Exercise aim — Transcribe the material from its first line onward, ending with the line that contains "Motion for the" and adding nothing beyond it.

===== Recorded information =====

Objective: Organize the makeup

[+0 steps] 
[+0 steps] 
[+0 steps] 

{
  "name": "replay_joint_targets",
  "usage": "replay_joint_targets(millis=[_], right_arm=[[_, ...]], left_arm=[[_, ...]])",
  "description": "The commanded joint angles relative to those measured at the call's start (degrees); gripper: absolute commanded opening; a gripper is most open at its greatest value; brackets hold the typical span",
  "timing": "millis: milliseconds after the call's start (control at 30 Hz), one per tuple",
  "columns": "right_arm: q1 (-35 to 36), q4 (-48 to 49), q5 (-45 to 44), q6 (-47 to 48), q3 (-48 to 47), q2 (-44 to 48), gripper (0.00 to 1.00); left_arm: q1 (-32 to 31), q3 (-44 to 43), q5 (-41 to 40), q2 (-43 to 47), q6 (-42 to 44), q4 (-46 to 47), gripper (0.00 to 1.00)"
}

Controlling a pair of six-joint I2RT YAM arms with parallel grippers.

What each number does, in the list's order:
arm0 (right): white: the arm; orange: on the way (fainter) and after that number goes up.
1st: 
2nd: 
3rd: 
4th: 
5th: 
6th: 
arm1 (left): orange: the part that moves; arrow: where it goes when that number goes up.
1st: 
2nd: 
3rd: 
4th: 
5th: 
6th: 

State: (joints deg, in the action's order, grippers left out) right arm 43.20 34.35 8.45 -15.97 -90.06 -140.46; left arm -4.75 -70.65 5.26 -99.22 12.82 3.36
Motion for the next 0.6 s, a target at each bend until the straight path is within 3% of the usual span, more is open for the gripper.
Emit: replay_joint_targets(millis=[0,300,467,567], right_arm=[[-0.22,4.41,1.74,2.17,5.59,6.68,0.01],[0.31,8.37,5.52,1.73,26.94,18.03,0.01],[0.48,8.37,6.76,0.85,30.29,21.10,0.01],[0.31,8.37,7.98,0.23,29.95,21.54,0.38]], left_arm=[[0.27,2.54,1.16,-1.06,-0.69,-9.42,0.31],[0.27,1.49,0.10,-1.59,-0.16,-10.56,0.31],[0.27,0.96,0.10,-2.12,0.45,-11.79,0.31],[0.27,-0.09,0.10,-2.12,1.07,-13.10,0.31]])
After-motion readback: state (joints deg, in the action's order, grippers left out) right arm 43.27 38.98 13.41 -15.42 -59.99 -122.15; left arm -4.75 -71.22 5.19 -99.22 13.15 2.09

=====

Solution to the exercise —
Objective: Organize the makeup

[+0 steps] 
[+0 steps] 
[+0 steps] 

{
  "name": "replay_joint_targets",
  "usage": "replay_joint_targets(millis=[_], right_arm=[[_, ...]], left_arm=[[_, ...]])",
  "description": "The commanded joint angles relative to those measured at the call's start (degrees); gripper: absolute commanded opening; a gripper is most open at its greatest value; brackets hold the typical span",
  "timing": "millis: milliseconds after the call's start (control at 30 Hz), one per tuple",
  "columns": "right_arm: q1 (-35 to 36), q4 (-48 to 49), q5 (-45 to 44), q6 (-47 to 48), q3 (-48 to 47), q2 (-44 to 48), gripper (0.00 to 1.00); left_arm: q1 (-32 to 31), q3 (-44 to 43), q5 (-41 to 40), q2 (-43 to 47), q6 (-42 to 44), q4 (-46 to 47), gripper (0.00 to 1.00)"
}

Controlling a pair of six-joint I2RT YAM arms with parallel grippers.

What each number does, in the list's order:
arm0 (right): white: the arm; orange: on the way (fainter) and after that number goes up.
1st: 
2nd: 
3rd: 
4th: 
5th: 
6th: 
arm1 (left): orange: the part that moves; arrow: where it goes when that number goes up.
1st: 
2nd: 
3rd: 
4th: 
5th: 
6th: 

State: (joints deg, in the action's order, grippers left out) right arm 43.20 34.35 8.45 -15.97 -90.06 -140.46; left arm -4.75 -70.65 5.26 -99.22 12.82 3.36
Motion for the next 0.6 s, a target at each bend until the straight path is within 3% of the usual span, more is open for the gripper.

What the exercise asked for is now done.